Giudiziaria Trapani

Arrestati i complici di Messina Denaro, Emanuele e la moglie Lorena

Emanuele Bonafede e la moglie Lorena Ninfa Lanceri: «Lei era molto legata al boss»

https://www.ragusanews.com/immagini_articoli/16-03-2023/arrestati-i-complici-di-messina-denaro-emanuele-e-la-moglie-lorena-500.jpg Arrestati i complici di Messina Denaro, Emanuele e la moglie Lorena


Trapani - Arrestati i vivandieri di Matteo Messina Denaro. A casa loro il boss, allora il ricercato numero uno in Italia, avrebbe pranzato e cenato per mesi. Con l’accusa di favoreggiamento e procurata inosservanza della pena sono finiti in cella Emanuele Bonafede, nipote del capomafia Leonardo Bonafede, e la moglie Lorena Ninfa Lanceri. L’arresto, eseguito dai carabinieri del Ros, aggiunge un prezioso tassello alla ricostruzione dell’ultimo periodo della latitanza del padrino di Castelvetrano. 

La coppia, secondo gli inquirenti, avrebbe ospitato Messina Denaro nella sua casa di Campobello di Mazara «in via continuativa e per numerosi giorni». Il boss si presentava nell’appartamento dei coniugi, nel centro del paese, puntualmente a pranzo e a cena e trascorreva ore in loro compagnia, entrando e uscendo indisturbato.
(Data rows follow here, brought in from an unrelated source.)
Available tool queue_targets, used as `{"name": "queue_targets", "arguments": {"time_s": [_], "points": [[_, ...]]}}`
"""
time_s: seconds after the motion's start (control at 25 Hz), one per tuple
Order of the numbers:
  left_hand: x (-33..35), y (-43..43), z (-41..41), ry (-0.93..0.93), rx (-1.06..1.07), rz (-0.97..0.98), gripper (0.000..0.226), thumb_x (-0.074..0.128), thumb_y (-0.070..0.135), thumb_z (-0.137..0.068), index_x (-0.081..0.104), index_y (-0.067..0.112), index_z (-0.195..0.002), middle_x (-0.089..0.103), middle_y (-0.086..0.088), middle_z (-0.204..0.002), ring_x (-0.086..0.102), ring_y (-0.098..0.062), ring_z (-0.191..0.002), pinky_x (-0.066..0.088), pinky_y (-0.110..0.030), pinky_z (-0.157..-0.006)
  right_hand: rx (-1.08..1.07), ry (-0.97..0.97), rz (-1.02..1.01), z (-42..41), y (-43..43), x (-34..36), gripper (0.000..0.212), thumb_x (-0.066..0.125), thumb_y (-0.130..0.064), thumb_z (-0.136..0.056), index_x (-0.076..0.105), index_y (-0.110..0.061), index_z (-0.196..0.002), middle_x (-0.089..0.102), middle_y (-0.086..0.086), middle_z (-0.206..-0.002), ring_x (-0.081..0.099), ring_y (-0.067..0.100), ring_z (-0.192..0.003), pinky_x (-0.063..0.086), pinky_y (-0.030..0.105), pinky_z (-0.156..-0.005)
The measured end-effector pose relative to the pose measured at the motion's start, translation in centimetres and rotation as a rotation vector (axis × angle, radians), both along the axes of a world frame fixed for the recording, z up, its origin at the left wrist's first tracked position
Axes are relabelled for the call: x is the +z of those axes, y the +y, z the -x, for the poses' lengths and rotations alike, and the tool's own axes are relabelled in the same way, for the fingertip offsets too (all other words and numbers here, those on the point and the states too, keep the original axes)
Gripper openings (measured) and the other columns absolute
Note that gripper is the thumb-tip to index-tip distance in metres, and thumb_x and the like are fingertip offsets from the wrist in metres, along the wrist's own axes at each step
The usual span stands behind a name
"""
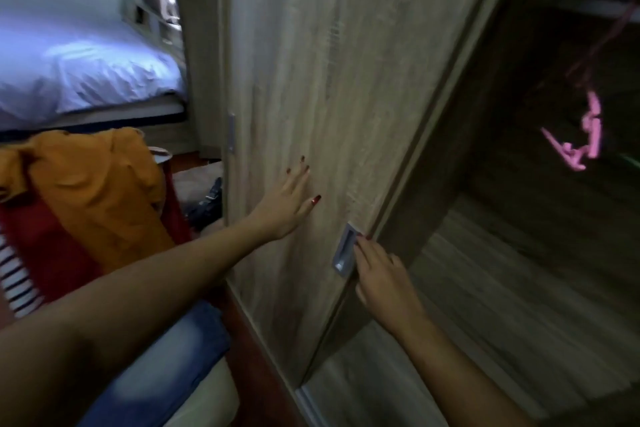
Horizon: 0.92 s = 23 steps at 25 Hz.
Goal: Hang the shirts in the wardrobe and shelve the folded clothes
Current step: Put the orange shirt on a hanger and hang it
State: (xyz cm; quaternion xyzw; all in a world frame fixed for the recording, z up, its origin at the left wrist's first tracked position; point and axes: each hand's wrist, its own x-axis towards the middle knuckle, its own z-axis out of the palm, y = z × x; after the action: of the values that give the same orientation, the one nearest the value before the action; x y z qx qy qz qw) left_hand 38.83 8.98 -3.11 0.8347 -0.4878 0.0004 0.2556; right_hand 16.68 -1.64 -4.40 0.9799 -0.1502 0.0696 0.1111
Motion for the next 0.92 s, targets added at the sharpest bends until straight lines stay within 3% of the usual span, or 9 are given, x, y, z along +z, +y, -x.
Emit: {"name": "queue_targets", "arguments": {"time_s": [0.08,0.2,0.36,0.52,0.68,0.8,0.92], "points": [[-2.7,3.8,-0.2,0.057,0.06,-0.086,0.074,0.02,0.057,-0.095,0.015,0.008,-0.15,0.004,-0.008,-0.161,0.005,-0.022,-0.148,0.01,-0.04,-0.122,0.048,-0.099,-0.155,-1.5,1.7,-1.1,0.051,0.071,-0.021,-0.068,0.061,-0.009,-0.116,0.065,0.007,-0.115,0.065,0.024,-0.102,0.055,0.035,-0.076],[-5.5,11.2,-2.0,0.211,0.247,-0.089,0.061,0.026,0.047,-0.099,0.029,0.009,-0.146,0.019,-0.01,-0.158,0.014,-0.023,-0.146,0.011,-0.036,-0.12,0.165,-0.156,-0.376,-5.8,5.4,-2.4,0.043,0.055,-0.021,-0.084,0.056,-0.008,-0.125,0.061,0.008,-0.121,0.06,0.024,-0.11,0.048,0.033,-0.092],[-6.2,21.0,-7.1,0.256,0.505,0.047,0.041,0.04,0.031,-0.099,0.05,0.008,-0.131,0.045,-0.011,-0.139,0.041,-0.027,-0.131,0.031,-0.035,-0.109,0.274,-0.17,-0.629,-13.0,10.8,-2.1,0.038,0.056,-0.017,-0.087,0.056,-0.009,-0.124,0.061,0.009,-0.121,0.059,0.024,-0.109,0.046,0.031,-0.093],[-4.9,29.9,-16.4,0.199,0.775,0.22,0.032,0.051,0.02,-0.095,0.056,0.005,-0.122,0.052,-0.016,-0.124,0.05,-0.033,-0.115,0.037,-0.034,-0.095,0.333,-0.08,-0.803,-23.6,16.1,-1.4,0.036,0.054,-0.018,-0.085,0.06,-0.01,-0.119,0.062,0.008,-0.113,0.062,0.019,-0.101,0.052,0.033,-0.089],[-3.4,34.4,-24.8,0.066,1.012,0.293,0.035,0.057,0.023,-0.091,0.055,0.005,-0.122,0.047,-0.018,-0.124,0.042,-0.037,-0.114,0.037,-0.042,-0.095,0.334,-0.024,-0.908,-32.8,20.4,-0.3,0.032,0.05,-0.02,-0.093,0.056,-0.018,-0.124,0.056,-0.005,-0.114,0.055,0.006,-0.1,0.04,0.009,-0.075],[-3.6,34.9,-29.8,0.13,0.917,0.209,0.036,0.058,0.038,-0.088,0.058,0.013,-0.114,0.047,-0.005,-0.116,0.042,-0.027,-0.111,0.043,-0.04,-0.092,0.285,-0.057,-0.954,-38.3,22.7,-0.1,0.033,0.049,-0.023,-0.094,0.054,-0.018,-0.127,0.056,-0.003,-0.119,0.053,0.005,-0.1,0.04,0.012,-0.078],[-4.1,34.7,-31.8,0.112,0.777,0.317,0.027,0.055,0.033,-0.089,0.062,0.009,-0.079,0.062,-0.005,-0.083,0.058,-0.022,-0.077,0.053,-0.048,-0.074,0.253,-0.078,-0.996,-41.8,24.2,-0.3,0.03,0.048,-0.026,-0.096,0.055,-0.017,-0.123,0.058,-0.003,-0.116,0.053,0.005,-0.097,0.039,0.01,-0.072]]}}
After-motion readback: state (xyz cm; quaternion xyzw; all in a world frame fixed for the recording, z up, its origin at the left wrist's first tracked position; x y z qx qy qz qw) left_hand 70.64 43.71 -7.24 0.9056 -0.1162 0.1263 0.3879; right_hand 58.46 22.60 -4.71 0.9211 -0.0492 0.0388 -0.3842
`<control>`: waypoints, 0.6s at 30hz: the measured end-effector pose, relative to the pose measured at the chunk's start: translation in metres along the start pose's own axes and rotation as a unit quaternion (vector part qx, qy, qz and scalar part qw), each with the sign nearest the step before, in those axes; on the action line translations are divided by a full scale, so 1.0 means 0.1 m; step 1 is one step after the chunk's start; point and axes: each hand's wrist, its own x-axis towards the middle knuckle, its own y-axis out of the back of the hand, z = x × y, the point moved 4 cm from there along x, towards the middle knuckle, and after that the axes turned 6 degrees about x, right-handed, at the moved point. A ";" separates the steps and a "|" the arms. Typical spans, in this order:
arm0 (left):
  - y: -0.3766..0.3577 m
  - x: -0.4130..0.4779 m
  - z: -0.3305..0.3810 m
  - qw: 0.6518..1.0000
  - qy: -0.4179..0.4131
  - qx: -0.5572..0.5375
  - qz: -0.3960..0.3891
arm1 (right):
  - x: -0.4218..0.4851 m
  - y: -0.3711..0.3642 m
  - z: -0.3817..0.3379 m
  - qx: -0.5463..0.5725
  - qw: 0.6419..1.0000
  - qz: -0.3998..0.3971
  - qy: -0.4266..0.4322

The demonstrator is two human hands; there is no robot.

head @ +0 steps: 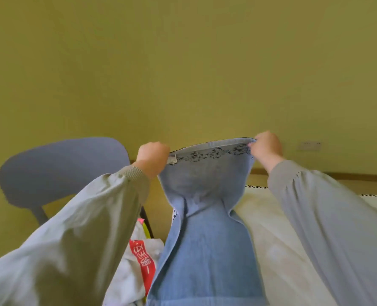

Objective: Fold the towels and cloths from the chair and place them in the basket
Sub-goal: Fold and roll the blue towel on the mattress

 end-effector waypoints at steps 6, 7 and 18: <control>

Bonafede e la moglie controllavano con attenzione la strada, si assicuravano che nessuno potesse notare i movimenti dell’ospite che lasciava l’abitazione solo dopo il loro via libera. Un vero e proprio servizio di vigilanza ripreso dalle telecamere di sorveglianza di diversi negozi vicini alla palazzina della coppia, scoperte dagli investigatori.
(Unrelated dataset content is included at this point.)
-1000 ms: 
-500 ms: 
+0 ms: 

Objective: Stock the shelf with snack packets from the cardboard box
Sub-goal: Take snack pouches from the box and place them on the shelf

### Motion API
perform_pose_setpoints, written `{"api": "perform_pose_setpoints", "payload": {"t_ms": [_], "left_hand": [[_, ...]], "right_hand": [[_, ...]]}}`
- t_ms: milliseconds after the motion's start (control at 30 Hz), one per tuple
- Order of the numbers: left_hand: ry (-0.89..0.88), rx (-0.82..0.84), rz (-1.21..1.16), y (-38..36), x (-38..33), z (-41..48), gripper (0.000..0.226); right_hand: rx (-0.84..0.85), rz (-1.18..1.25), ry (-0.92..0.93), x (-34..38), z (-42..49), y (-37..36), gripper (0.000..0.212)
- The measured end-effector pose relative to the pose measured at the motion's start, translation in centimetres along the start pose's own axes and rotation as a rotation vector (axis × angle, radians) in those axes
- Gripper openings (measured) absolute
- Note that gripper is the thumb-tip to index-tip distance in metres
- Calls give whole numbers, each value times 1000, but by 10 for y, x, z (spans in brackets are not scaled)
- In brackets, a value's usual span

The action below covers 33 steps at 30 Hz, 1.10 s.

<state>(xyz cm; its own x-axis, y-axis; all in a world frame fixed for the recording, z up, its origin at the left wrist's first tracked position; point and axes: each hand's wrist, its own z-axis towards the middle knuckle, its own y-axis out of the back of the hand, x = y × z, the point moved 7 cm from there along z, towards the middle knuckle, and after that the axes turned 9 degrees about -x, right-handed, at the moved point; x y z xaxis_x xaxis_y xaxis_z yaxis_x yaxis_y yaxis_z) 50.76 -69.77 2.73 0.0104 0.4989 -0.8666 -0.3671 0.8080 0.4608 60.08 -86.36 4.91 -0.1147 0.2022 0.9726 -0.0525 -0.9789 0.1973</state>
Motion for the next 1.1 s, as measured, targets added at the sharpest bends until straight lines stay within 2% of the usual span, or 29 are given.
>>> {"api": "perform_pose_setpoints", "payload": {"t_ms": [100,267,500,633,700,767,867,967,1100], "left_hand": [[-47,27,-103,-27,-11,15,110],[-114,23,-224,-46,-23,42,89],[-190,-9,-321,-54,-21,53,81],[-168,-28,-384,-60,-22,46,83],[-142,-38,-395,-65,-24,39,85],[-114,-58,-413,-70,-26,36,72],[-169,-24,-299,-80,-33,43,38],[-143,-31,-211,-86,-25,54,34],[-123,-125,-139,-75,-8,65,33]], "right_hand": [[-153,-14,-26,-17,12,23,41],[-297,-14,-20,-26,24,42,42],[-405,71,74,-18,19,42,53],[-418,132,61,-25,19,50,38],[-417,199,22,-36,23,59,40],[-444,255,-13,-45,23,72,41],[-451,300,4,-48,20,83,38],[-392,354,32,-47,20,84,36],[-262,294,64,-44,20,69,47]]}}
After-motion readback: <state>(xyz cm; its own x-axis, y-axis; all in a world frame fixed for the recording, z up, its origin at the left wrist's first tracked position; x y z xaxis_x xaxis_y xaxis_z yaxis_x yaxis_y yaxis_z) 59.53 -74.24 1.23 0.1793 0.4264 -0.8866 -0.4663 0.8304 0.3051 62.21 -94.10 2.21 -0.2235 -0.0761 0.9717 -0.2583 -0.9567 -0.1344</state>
Il gip che ne ha disposto l’arresto, accogliendo la richiesta del procuratore di Palermo Maurizio de Lucia, dell’aggiunto Paolo Guido e dei pm Piero Padova e Gianluca De Leo, contesta ai due indagati l’aver garantito al capomafia una «prolungata assistenza finalizzata al soddisfacimento delle sue esigenze personali e al mantenimento dello stato di latitanza».

Lorena Lanceri, inoltre, sarebbe stata molto legata a Messina Denaro tanto da gestirne le comunicazioni con una serie di persone a lui particolarmente care. Un ruolo che nella rete dei complici svolgeva solo chi godeva della assoluta fiducia del padrino. Con l’arresto dei coniugi di Campobello salgono a sei i fiancheggiatori di Messina Denaro finiti in carcere. Stessa sorte della coppia hanno avuto Andrea Bonafede, il geometra che ha prestato l’identità al capomafia per consentirgli di sottoporsi alle terapie oncologiche e di acquistare l’auto e la casa di Campobello, Giovanni Luppino, l’autista che ha accompagnato il boss alla clinica Maddalena il giorno del blitz che ha posto fine alla sua trentennale latitanza. E ancora il fratello di Emanuele Bonafede, Andrea, omonimo del geometra, accusato di aver fatto avere a Messina Denaro centinaia di ricette sanitarie e Alfonso Tumbarello, il medico che avrebbe curato per due anni il padrino durante la latitanza intestando farmaci e prescrizioni al suo alias, pur sapendo chi fosse realmente il paziente. Un lungo elenco di collusioni e coperture che gli inquirenti stanno piano piano svelando.